When I go to a supermarket, I don't always look for the shortest queue at the checkouts. These days, I often look for the oldest checkout operator.

They are likely to put the shopping through slowly, so that I can pack my bags at the other end without getting into a panic and putting the sack of spuds on top of the eggs.

They will also smile, are highly unlikely to be listening to an Ipod while working and even offer that most cherished rarity - conversation.

When I go into a DIY store, I'll look for the more 'mature' member of staff to answer my naive queries, rather than the younger 'helpers' who too often ridicule my lack of knowledge or look completely disinterested.

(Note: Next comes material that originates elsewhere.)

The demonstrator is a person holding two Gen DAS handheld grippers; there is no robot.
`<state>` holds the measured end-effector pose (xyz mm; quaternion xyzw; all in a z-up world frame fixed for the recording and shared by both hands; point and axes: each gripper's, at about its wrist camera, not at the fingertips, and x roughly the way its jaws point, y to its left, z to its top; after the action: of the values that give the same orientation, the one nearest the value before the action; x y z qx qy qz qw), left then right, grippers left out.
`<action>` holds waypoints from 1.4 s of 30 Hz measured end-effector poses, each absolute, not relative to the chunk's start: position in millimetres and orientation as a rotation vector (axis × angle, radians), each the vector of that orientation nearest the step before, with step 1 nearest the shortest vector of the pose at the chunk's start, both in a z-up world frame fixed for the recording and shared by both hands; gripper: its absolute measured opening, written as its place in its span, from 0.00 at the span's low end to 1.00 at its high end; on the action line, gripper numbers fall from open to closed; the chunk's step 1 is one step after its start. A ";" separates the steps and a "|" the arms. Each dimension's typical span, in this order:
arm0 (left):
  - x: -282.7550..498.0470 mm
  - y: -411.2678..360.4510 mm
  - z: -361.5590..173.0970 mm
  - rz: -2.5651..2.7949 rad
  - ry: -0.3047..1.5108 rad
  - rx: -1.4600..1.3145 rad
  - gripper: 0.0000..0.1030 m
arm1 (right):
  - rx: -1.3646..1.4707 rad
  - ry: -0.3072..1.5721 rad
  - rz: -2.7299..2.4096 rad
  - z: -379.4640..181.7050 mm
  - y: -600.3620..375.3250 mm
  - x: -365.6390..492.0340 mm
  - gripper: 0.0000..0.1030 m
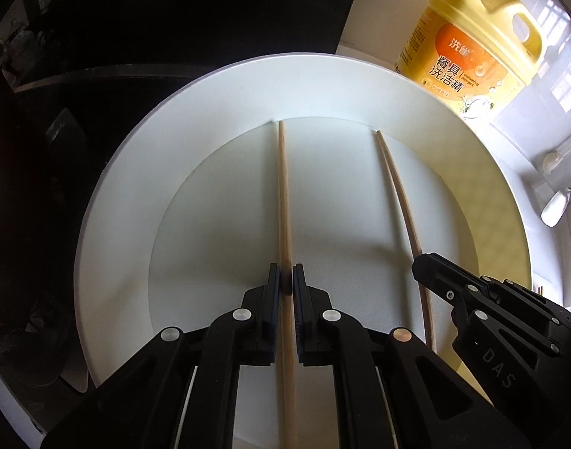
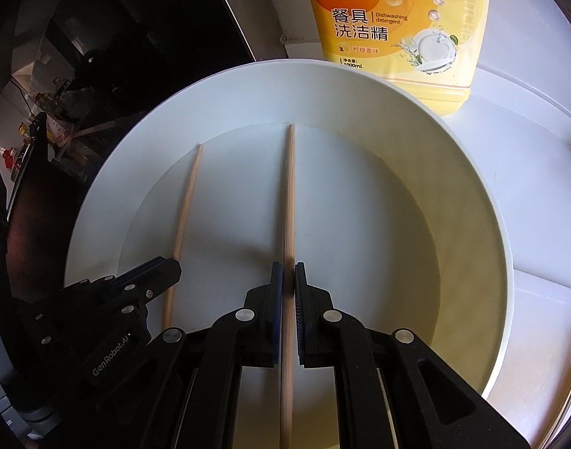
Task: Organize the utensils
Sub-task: 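Lower the chopstick into the basin and open the right gripper, then move the right gripper back over the chopstick bundle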
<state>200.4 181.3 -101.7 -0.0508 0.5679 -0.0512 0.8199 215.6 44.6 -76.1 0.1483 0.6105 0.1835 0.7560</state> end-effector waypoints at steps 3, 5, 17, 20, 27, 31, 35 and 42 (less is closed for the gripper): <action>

In church, the post-service coffee is usually accompanied by a chinwag with one of the older members of the congregation, whose conversation is laced with the wisdom drawn from decades of living, rather than a few years of learning the theory.

I'm often accused of being a 70 year old trapped in the body of a 38 year old, which may be part of the reason that I am drawn to the company of older people. But even if it's meant as an insult, I take it as a compliment.

For there are good reasons why so many societies cherish and even venerate their elders. And it seems to me to be no coincidence that in the UK, where older people are often seen as a nuisance, society is shot through with fissures.

There is a chasm between young and old that has been widened by messages emanating from Whitehall, where ministers portray the ageing population as a 'crisis' and an expense.

That fosters an attitude among younger people that older people are a problem, and that all useful contributions end at the point of retirement.

Actually, retirement gives people a chance to be even more useful, by passing on their wisdom to people from the coming generations. But it too rarely happens.

Part of the reason for that is the decline of rock-solid relationships between grandparents and their grandchildren.

Growing up, I spent countless hours with my grandparents, learning about London during the Blitz and the changing face of Norwich. I absorbed countless gems, understood the value of hard work and - most importantly - was given a deep grounding in family values. I also learnt that personal tragedies happen - but life goes on and people cope.

My children are now doing the same as they spend precious time with their grandparents.

The tragedy is that so many children do not have access to such a rich and priceless resource.

Broken relationships between mums and dads often leave grandparents estranged from their grandchildren - unable to influence or enhance their lives, and heartbroken by the pain of separation.

Both generations miss out on the richness that comes from these generation-vaulting connections.

I'd like to see the balance redressed somewhat by schools, which could invite older members of the community in every now and then to share their memories and pass on their wisdom.

People like my dear old granny Ethel, who taught me so much before she died in 1995, would be ideal. She would bring no nonsense 'waste not, want not' to the debate about consumerism, and provide a counter-cultural 'for richer, for poorer' reminder to those who have been raised to regard marriage as a boat to bail out of as soon as choppy waters are reached.